From the probability analysis, it is possible to select the representative values of alpha and gamma parameters for normal and extreme wave conditions. The probability results indicate that alpha and gamma values in normal conditions can be represented by a lognormal function, while in extreme conditions, a normal distribution better fits the alpha and gamma values.

The accuracy needed to obtain the alpha and gamma values of the JONSWAP spectra can be handled and solved successfully with GA. In this and other studies, the sensitivity of alpha and gamma parameters shows the nonlinear effects of these spectra parameters over the modelled behaviour of Hs and Tp. Applying parametric equations, such as that developed by Hasselmann et al. (1973), has numerical restrictions because of the limitation of the statistical techniques.
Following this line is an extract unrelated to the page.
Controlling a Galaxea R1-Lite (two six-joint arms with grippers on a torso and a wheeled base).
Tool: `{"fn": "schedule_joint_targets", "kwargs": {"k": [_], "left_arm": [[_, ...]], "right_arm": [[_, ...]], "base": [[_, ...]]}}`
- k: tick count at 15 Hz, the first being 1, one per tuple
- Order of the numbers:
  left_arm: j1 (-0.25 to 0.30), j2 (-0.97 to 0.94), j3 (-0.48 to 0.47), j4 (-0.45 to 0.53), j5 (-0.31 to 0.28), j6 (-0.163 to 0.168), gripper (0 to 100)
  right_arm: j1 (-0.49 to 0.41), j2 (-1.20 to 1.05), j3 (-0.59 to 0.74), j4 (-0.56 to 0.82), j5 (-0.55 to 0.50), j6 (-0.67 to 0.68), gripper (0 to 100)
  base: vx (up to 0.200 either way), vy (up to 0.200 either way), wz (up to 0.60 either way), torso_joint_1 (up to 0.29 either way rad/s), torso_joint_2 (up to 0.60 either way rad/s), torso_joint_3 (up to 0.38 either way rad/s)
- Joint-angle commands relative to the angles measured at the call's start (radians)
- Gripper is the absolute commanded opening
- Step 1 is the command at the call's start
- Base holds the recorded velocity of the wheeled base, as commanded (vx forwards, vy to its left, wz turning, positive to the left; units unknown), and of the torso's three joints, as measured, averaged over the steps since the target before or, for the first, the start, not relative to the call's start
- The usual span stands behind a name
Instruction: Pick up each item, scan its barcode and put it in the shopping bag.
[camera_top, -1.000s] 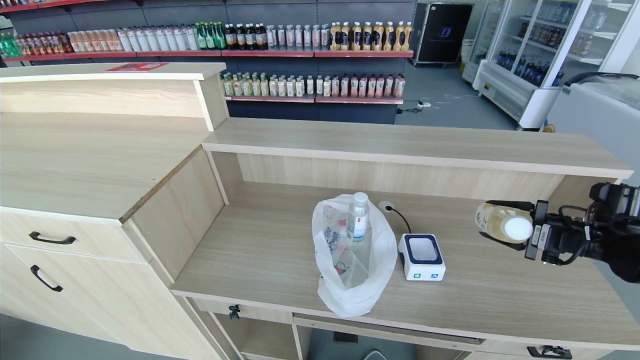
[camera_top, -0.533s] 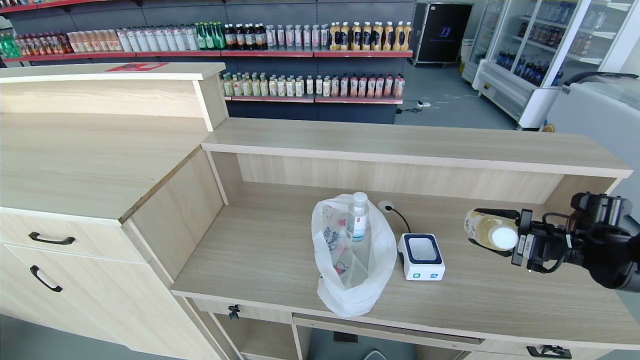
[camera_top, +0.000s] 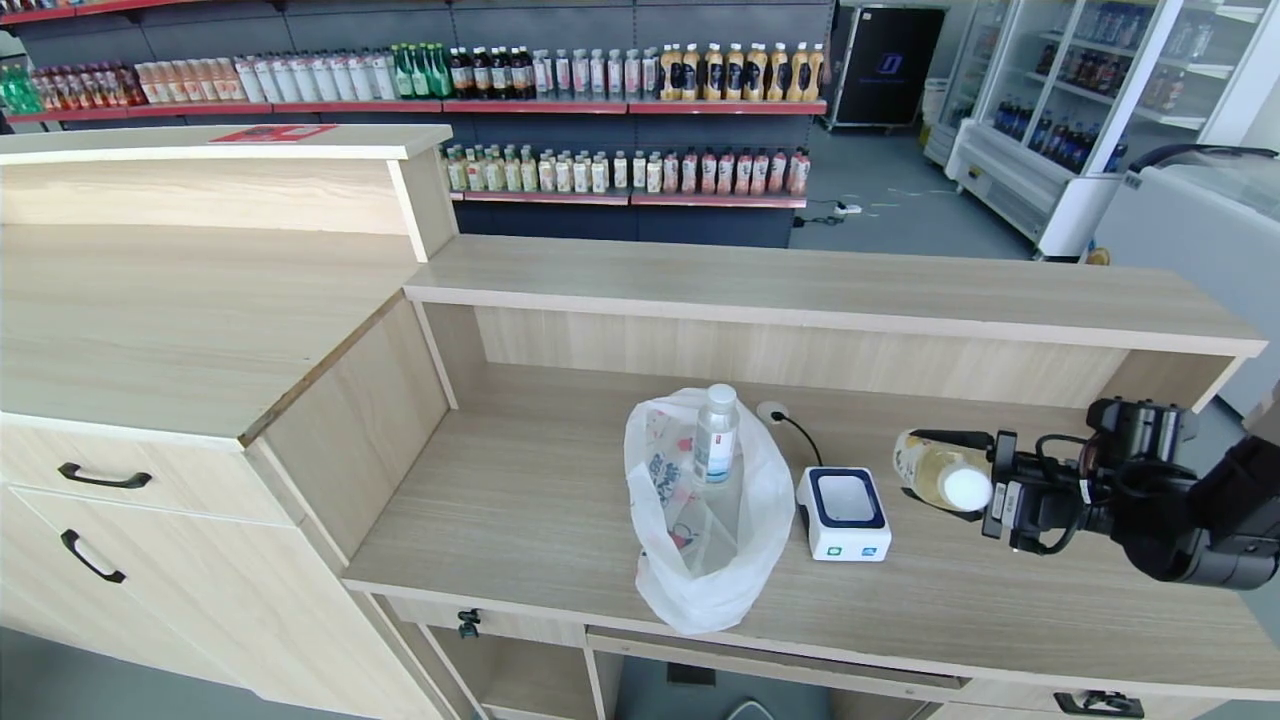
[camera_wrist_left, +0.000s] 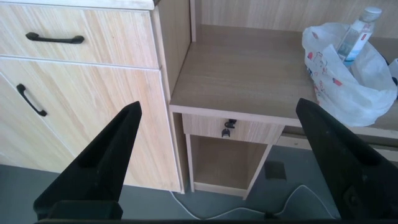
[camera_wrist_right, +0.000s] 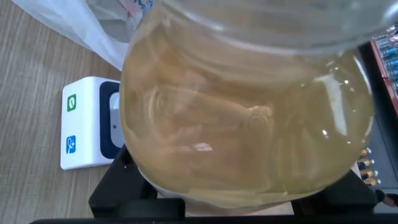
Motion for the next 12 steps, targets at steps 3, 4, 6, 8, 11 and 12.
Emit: {"fn": "schedule_joint_targets", "kwargs": {"k": [3, 4, 6, 8, 11, 12], "left_arm": [[0.0, 0.0, 0.0, 0.0, 0.0, 0.001, 100], [0.0, 0.0, 0.0, 0.0, 0.0, 0.001, 100], [0.0, 0.0, 0.0, 0.0, 0.0, 0.001, 100], [0.0, 0.0, 0.0, 0.0, 0.0, 0.001, 100], [0.0, 0.0, 0.0, 0.0, 0.0, 0.001, 100], [0.0, 0.0, 0.0, 0.0, 0.0, 0.001, 100]], "right_arm": [[0.028, 0.028, -0.032, 0.0, 0.0, 0.002, 0], [0.029, 0.03, -0.032, 0.0, 0.0, 0.001, 0], [0.035, 0.034, -0.034, 0.0, 0.0, 0.001, 0], [0.039, 0.042, -0.037, -0.003, 0.0, 0.001, 0], [0.04, 0.051, -0.038, -0.003, 0.0, 0.001, 0], [0.04, 0.056, -0.043, -0.003, 0.0, 0.001, 0]], "base": [[0.0, 0.0, 0.0, 0.0, 0.0, 0.0], [0.0, 0.0, 0.0, 0.0, 0.0, 0.0], [0.0, 0.0, 0.0, 0.0, 0.0, 0.0], [0.0, 0.0, 0.0, 0.0, 0.0, 0.0], [0.0, 0.0, 0.0, 0.0, 0.0, 0.0], [0.0, 0.0, 0.0, 0.0, 0.0, 0.0]]}}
Considering the natural behaviour of in situ raw datasets, heuristic models, such as GA, are seen as an alternative method to calculate the coefficient parameters, and solve the restrictions of the parametric equations.

In conclusion, the proposed genetic algorithm is offered as an innovative tool to determine the spectra parameters for the JONSWAP model, regardless of water depth and whether the periods are short- or long-term. The model proposed is seen as an alternative method to support engineering and scientific activities that require wave spectra information.